Aggression of any kind will undoubtedly have a negative effect on the person who is receiving it.

And though nurses are in a position of care, they too often are the victims of their patients’ aggressive behaviours.

Almost every nurse has experienced it at some point in their career – they try to do their job, caring for a patient, and then that patient loses it at them; yelling, screaming, calling them names.

And this doesn’t just happen to nurses – it occurs to aged care staff, carers and other health care workers.

Though the patient might be in a great deal of pain, or simply frustrated at their condition and treatment, there is no justification for the suffering the nurse is put through by the abuse.

A new research by Birmingham City University has suggested that exposure to targeted, personal and verbal aggression by patients can adversely affect nurses.

Looking particularly at mental health nurses, it’s already known that exposure to physical aggression and self-harm can have negative consequences on nurses in regards to staff trauma.

But this latest research suggests that nurses who are subject to humiliating personal remarks experience higher levels of distressing emotions, including anger.

Led by Dr Rahul Jalil, the study rigorously assessed the nurses working at three different secure mental health units in the UK.

“Nurses who reported being the target of derogatory remarks reported higher levels of anger than their colleagues. What’s more, this was not true for those who had witnessed greater levels of physical aggression or self-harm,” said Dr Jalil.

Dr Jalil’s research suggested that aggression may even have an influence on the nurses’ decision-making processes, “the same nurses who experienced humiliating remarks were more likely to endorse coercive management techniques, such as restraint or seclusion.”

However, it should be noted that while individual nurses exposed to this behaviour were more approving of coercive interventions, this did not translate into an increased use of restraint or seclusion.

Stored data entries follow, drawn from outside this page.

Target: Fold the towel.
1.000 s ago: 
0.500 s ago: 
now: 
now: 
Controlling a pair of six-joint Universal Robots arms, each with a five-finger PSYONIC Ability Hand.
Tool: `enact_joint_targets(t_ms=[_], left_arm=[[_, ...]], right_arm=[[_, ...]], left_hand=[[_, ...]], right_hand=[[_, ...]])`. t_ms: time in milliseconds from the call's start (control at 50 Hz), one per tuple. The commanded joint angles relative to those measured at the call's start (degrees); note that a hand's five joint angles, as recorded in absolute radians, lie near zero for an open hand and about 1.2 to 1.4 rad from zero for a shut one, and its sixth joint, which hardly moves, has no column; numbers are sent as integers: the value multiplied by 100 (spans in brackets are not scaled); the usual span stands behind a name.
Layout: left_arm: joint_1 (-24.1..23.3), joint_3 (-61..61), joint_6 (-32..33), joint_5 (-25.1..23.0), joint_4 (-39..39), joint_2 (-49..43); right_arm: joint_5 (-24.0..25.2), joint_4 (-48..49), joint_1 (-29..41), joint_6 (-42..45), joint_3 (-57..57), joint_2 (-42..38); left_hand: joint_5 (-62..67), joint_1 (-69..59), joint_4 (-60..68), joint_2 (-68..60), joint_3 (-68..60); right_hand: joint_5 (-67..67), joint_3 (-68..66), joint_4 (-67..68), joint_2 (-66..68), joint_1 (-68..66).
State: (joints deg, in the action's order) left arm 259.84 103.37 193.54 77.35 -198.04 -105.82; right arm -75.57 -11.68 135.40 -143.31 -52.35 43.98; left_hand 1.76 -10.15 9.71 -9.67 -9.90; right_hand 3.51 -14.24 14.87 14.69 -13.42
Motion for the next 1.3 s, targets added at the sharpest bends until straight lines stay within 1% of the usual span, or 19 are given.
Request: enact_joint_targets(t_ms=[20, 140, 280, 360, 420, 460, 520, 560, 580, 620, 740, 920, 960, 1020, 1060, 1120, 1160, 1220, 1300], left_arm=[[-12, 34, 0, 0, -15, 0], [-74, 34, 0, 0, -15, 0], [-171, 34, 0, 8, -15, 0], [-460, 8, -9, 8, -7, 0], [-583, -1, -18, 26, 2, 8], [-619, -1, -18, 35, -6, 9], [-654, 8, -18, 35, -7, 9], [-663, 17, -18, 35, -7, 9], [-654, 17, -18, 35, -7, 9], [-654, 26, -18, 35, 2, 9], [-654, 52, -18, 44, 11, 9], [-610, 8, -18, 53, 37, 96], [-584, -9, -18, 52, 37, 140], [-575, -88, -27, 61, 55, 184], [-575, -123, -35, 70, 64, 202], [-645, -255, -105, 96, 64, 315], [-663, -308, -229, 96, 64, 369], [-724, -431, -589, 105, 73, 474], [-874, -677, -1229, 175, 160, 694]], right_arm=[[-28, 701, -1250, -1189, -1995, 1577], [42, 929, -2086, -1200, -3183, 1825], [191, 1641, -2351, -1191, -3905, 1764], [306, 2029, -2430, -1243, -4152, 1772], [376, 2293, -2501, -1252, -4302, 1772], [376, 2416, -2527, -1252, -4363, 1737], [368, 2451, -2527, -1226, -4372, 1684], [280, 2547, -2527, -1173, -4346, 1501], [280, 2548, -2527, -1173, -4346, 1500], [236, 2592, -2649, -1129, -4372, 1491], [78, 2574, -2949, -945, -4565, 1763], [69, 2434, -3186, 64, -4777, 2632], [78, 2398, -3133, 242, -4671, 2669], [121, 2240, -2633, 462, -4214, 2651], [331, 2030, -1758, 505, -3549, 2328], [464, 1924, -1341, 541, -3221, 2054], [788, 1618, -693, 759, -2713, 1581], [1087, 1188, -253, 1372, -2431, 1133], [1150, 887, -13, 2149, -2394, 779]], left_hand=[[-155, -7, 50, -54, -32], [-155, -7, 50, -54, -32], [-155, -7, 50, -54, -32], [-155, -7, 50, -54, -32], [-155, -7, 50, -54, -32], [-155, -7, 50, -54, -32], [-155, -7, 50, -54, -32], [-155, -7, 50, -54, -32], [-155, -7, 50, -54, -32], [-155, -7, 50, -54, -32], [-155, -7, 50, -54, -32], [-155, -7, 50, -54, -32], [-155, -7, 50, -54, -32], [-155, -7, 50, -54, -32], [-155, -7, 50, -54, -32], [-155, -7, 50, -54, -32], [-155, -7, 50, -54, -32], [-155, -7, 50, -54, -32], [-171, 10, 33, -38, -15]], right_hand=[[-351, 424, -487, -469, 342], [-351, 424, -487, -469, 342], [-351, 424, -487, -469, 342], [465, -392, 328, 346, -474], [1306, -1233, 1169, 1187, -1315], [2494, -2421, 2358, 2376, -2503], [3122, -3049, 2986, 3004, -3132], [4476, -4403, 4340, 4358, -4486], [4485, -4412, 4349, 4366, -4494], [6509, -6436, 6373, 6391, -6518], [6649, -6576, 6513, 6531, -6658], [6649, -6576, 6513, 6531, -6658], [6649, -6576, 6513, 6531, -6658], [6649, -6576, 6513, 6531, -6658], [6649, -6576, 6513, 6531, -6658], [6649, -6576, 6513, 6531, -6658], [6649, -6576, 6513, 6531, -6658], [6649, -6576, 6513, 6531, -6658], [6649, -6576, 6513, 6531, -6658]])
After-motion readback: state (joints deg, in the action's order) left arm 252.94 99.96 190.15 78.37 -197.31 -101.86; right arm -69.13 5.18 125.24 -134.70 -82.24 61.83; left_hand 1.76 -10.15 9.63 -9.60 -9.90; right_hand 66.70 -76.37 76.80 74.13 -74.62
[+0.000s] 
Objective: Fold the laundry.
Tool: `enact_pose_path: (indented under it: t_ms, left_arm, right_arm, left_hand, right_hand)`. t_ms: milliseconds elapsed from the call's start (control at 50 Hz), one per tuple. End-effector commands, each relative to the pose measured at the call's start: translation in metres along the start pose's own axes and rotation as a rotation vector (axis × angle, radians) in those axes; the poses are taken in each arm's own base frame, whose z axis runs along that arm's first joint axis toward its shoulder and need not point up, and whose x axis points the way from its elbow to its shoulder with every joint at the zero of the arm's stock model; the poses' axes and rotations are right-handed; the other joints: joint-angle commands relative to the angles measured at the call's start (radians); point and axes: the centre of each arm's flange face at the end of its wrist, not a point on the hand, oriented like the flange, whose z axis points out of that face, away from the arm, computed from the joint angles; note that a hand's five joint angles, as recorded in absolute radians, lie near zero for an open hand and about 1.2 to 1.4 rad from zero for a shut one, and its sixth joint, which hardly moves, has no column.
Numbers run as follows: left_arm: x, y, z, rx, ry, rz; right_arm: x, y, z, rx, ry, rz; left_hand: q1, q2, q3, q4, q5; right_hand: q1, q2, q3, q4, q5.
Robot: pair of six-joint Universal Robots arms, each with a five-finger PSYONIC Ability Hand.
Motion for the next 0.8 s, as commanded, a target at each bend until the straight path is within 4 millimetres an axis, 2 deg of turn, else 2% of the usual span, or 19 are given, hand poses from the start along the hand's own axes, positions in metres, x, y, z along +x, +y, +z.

Professor Geoff Dickens, was the study supervisor and is a Professor in Mental Health Nursing at Abertay University.

“We already knew that exposure to aggression seems to be related to nurses’ approval of these less desirable interventions. What this study adds is that it is this particular type of insidious and seemingly less severe form of aggression that seems to play the largest role.”

Professor Dickens added that this has real implications for education and training for staff in the prevention of violence and aggression.

“Training provision largely focuses on managing physical aggression through techniques such as de-escalation. While this is great, more attention should be paid to how nurses regulate their own responses to this behaviour.

“This study shows that anger seems to be a mechanism that plays a unique role. While it is common to hear that nurses should ‘just deal with it’, it is unreasonable to believe that nurses are immune and can do this without help or support.”